Prof Paresh Malhotra, Professor of Clinical Neurology, Imperial College London, said:
“This announcement represents a potential major step in the treatment of Huntington’s Disease and Neurodegeneration more broadly. The treatment consists of a highly advanced approach involving neurosurgery and gene therapy, and it appears to have significant effects on disease slowing when treated patients were compared to a control group from another cohort of people with Huntington’s. This is a company announcement and the results have not yet been presented at a scientific conference or published in a journal, but they will bring hope to people affected by this devastating disease, and provide further evidence that better understanding of disease mechanisms will bring us closer to effective treatments.”
Prof Christopher Shaw, Professor of Neurology at King’s College London and Chief Scientific and Clinical Advisor for AviadoBio, said:
“UniQure’s gene therapy is the first to slow disease progression in Huntington’s disease. This is a fantastic result that exceeds expectations. A one-time brain injection of a safe virus engineered to carry a gene-silencing mini-gene prevents mutant HTT protein from poisoning brain cells. This is a world-first for viral gene-silencing in the brain and could be a treatment for life. If it is safe in the long-term and affordable then it could prevent people carrying the Huntington’s gene mutation from developing symptoms. This breakthrough opens the door to use viral vectors to treat other developmental and degenerative brain diseases.”
Declared interests
Prof David Rubinsztein: “David Rubinsztein is a consultant for Drishti Discoveries, PAQ Therapeutics, MindRank AI, Retro Biosciences, Alexion Pharma International Operations Limited, Carlyle Investment Management LLC, Aladdin Healthcare Technologies Ltd, Nido Biosciences, ProtosBio and is cofounder and Chief Biology officer of Acuity Technologies Ltd.”
Prof Paresh Malhotra: “I receive research funding from NIHR, MRC, Dementia Platforms UK, Alzheimer’s Research UK, the Football Association, British Heart Foundation and Alzheimer’s Society. I am a Trustee for Alzheimer’s Society, Group leader of the UK Dementia Research Institute, and am the National Specialty Lead for Dementia and Neurodegeneration in the NIHR Research Delivery Network. I have sat on on two NHS England policy working groups looking at diagnostic pathways and delivery issues relating to lecanemab treatment for Alzheimer’s Disease. I practise clinically at Imperial College Healthcare NHS Trust and also carry out a fortnightly private clinic at Cleveland Clinic London.”
Prof Christopher Shaw: “I have no connection to Uniqure. Consultancies and commercial funding to Shaw lab: AviadoBio, Avexis/Novartis, Biogen, Ionis, Eli Lilly, Quralis, Glaxo Smith Kline, Wave life Sciences. Employment compensation & stock: AviadoBio, Co-founder and Chief Scientific & Clinic Advisor”
Siddharthan Chandran: “Siddharthan is the academic lead of Neurii, a £5M partnership to deliver patient focused digital health solutions for dementia, part funded by Eisai.

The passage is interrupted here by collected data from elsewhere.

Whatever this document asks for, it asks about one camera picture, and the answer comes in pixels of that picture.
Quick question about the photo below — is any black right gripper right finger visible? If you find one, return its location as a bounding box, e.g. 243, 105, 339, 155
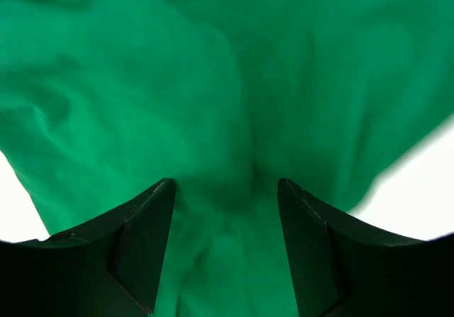
277, 179, 453, 316

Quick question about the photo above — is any green t shirt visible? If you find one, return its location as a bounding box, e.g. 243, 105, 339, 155
1, 0, 453, 316

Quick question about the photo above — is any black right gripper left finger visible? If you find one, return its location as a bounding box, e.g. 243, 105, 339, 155
1, 179, 176, 317

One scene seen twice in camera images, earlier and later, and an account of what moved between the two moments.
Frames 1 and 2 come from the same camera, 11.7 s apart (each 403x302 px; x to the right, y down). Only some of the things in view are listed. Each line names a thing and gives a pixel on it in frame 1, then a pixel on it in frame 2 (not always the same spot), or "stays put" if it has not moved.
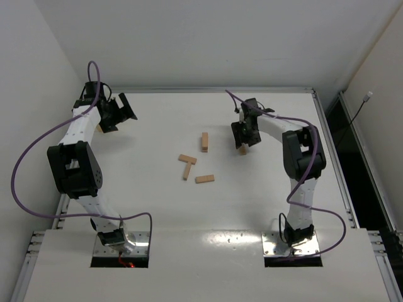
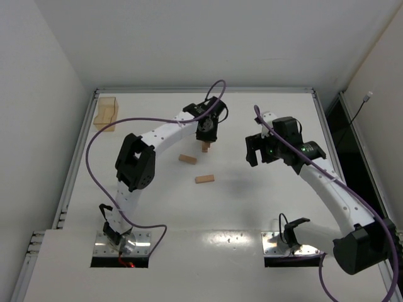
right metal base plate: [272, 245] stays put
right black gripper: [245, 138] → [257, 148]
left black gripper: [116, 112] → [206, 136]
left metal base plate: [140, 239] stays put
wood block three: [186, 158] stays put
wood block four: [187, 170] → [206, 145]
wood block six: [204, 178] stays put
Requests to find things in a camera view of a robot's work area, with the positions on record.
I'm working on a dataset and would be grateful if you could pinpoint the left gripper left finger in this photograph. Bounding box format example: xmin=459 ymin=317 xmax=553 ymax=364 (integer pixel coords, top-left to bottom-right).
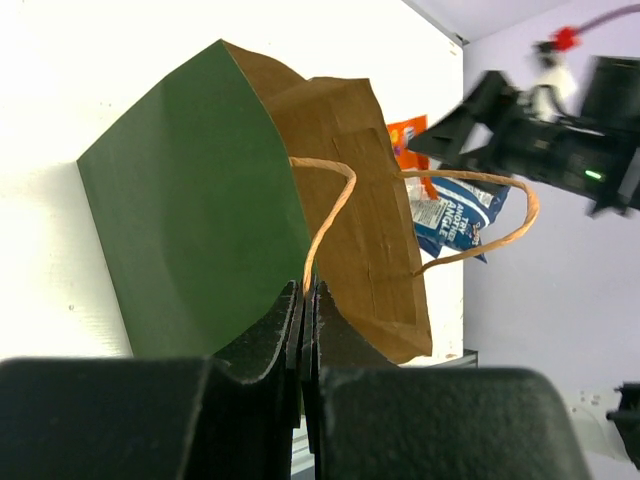
xmin=207 ymin=281 xmax=302 ymax=479

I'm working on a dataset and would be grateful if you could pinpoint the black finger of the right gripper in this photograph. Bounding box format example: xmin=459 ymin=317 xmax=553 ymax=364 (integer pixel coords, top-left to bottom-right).
xmin=407 ymin=70 xmax=515 ymax=173

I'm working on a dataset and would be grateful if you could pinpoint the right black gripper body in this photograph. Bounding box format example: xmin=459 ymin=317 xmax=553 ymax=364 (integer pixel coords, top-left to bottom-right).
xmin=492 ymin=56 xmax=639 ymax=216

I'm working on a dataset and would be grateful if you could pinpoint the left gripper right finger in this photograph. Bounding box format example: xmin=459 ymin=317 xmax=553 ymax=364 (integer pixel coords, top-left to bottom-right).
xmin=302 ymin=282 xmax=400 ymax=479

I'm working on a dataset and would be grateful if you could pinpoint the orange snack packet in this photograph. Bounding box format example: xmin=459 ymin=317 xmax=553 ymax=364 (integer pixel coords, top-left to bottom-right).
xmin=387 ymin=113 xmax=441 ymax=201

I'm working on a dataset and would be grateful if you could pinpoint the green paper bag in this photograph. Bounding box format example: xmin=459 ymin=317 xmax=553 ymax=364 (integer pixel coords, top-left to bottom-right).
xmin=77 ymin=38 xmax=541 ymax=365

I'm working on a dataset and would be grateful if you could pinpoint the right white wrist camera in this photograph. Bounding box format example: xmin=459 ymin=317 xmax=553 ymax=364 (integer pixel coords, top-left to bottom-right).
xmin=529 ymin=26 xmax=579 ymax=121

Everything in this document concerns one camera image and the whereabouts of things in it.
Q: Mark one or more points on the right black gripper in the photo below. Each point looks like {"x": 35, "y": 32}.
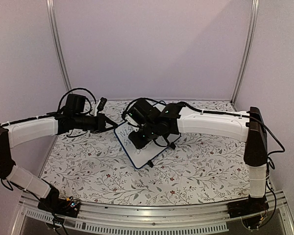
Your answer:
{"x": 138, "y": 143}

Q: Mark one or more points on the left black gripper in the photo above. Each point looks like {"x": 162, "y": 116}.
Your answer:
{"x": 102, "y": 119}

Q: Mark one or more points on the small blue-framed whiteboard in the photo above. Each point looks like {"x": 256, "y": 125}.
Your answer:
{"x": 138, "y": 157}

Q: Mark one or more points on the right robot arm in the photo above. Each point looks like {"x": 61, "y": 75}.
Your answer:
{"x": 150, "y": 123}

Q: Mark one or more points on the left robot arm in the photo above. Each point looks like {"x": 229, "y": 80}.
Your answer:
{"x": 77, "y": 109}

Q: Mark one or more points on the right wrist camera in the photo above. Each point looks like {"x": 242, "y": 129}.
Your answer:
{"x": 127, "y": 118}

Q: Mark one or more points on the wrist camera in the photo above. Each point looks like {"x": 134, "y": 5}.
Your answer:
{"x": 127, "y": 118}
{"x": 98, "y": 107}

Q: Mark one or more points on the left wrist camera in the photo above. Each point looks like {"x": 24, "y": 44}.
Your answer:
{"x": 98, "y": 107}

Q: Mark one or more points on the front aluminium rail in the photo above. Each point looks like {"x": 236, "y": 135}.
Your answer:
{"x": 197, "y": 219}

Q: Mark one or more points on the left aluminium frame post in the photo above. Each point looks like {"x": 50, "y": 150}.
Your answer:
{"x": 57, "y": 44}

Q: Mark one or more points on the aluminium frame post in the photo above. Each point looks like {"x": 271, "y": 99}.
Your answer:
{"x": 248, "y": 45}
{"x": 57, "y": 44}

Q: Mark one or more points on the right aluminium frame post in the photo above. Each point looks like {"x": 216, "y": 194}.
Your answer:
{"x": 248, "y": 45}

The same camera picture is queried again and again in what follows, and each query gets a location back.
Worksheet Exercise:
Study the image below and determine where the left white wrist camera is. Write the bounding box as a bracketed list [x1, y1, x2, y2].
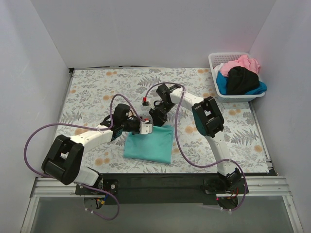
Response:
[139, 118, 153, 135]

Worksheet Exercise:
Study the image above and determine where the pink t shirt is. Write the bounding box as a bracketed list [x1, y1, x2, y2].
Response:
[220, 54, 260, 77]

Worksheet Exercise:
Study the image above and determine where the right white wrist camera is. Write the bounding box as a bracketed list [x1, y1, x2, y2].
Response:
[142, 97, 152, 107]

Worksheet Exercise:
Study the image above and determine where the floral table cloth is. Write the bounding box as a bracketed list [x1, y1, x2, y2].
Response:
[56, 68, 272, 173]

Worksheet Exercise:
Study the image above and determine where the blue t shirt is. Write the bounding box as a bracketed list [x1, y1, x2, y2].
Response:
[216, 71, 267, 95]

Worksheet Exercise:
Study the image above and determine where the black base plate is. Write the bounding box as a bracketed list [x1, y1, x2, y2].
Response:
[75, 172, 250, 206]

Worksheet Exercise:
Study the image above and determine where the white plastic laundry basket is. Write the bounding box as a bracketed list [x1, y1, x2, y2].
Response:
[208, 52, 267, 102]

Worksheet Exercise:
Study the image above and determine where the aluminium frame rail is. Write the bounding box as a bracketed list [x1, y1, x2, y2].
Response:
[20, 176, 303, 233]

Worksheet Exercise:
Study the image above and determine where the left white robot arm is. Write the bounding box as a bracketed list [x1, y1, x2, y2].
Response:
[41, 104, 141, 186]

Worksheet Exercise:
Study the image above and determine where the black t shirt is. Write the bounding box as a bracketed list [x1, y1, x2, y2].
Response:
[227, 67, 259, 95]

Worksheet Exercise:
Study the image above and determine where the teal t shirt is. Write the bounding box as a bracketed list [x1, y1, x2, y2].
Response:
[123, 125, 174, 164]

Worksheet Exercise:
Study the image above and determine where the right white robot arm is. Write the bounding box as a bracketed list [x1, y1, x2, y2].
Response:
[149, 82, 244, 192]

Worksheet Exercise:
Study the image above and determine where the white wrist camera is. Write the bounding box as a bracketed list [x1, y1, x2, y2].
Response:
[139, 118, 153, 135]
[142, 97, 152, 107]

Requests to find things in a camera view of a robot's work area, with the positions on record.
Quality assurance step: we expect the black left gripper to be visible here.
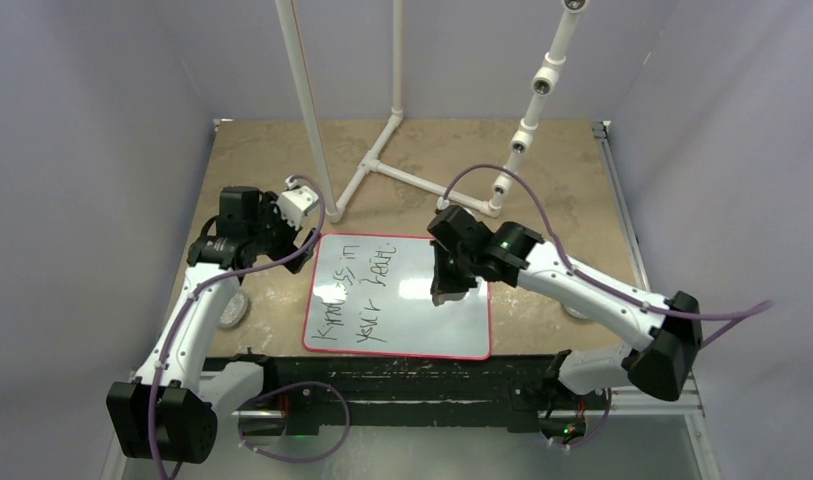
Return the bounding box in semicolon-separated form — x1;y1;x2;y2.
248;193;319;272

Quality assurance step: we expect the pink framed whiteboard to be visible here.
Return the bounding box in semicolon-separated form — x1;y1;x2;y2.
302;233;492;360

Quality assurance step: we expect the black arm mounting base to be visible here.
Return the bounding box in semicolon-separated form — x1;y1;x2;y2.
236;351;606;435

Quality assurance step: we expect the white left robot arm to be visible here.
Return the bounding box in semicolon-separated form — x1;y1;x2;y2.
106;182;322;464

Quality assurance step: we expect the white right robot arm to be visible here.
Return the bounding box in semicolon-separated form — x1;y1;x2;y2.
427;205;702;407

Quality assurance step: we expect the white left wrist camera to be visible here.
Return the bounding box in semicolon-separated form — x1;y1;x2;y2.
276;185;320;230

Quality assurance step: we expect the white PVC pipe frame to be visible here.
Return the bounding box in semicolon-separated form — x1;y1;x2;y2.
275;1;591;223

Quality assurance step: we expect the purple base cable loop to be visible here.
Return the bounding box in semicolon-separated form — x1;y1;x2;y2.
236;380;352;464

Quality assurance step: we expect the aluminium rail frame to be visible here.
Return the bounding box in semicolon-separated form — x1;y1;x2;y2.
101;119;722;480

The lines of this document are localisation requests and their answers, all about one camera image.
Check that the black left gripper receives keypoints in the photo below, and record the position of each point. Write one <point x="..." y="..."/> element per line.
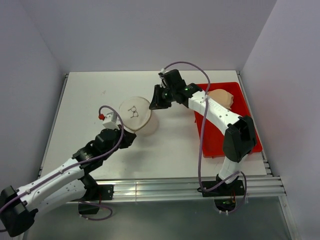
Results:
<point x="128" y="137"/>

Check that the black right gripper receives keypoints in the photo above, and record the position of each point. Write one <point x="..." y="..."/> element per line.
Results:
<point x="157" y="102"/>

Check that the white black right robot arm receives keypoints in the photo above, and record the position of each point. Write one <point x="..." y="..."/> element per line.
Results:
<point x="238" y="131"/>

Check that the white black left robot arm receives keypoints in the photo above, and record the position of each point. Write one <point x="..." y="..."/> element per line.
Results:
<point x="20" y="206"/>

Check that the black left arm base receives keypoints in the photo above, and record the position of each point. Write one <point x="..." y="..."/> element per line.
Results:
<point x="92" y="201"/>

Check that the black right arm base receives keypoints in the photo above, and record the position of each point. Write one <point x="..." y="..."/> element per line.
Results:
<point x="227" y="197"/>

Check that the beige bra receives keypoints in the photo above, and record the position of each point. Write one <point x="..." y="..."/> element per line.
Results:
<point x="222" y="97"/>

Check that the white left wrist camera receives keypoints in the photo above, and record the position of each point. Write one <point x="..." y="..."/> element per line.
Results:
<point x="109" y="121"/>

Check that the aluminium mounting rail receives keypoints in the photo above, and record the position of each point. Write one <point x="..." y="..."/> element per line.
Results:
<point x="180" y="189"/>

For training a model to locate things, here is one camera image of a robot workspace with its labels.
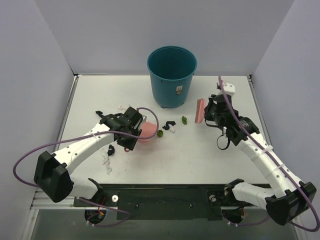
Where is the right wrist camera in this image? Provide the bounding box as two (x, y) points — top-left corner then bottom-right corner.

The UK Dementia Research Institute holds partnerships with charities (BHF, Alzheimer’s Research UK, Alzheimer’s Society, Parkinson’s UK and LifeArc), and industry (Lilly, Eisai, Astex, SPARC and Ono).”
Prof Roger Barker: No COIs
Professor William Gray “Professor of Neurosurgery and Director of the Advanced Neurotherapies Centre at Cardiff University, performed the gene therapy surgeries in the UK. The Advanced Neurotherapeutics Centre (ANTC), in close collaboration with the Cardiff and Vale University Health Board, is the only centre in the UK that can perform the surgeries included in the trial – directly delivering the gene therapy to the brain. “
For all other experts no reply to our request for DOIs was received.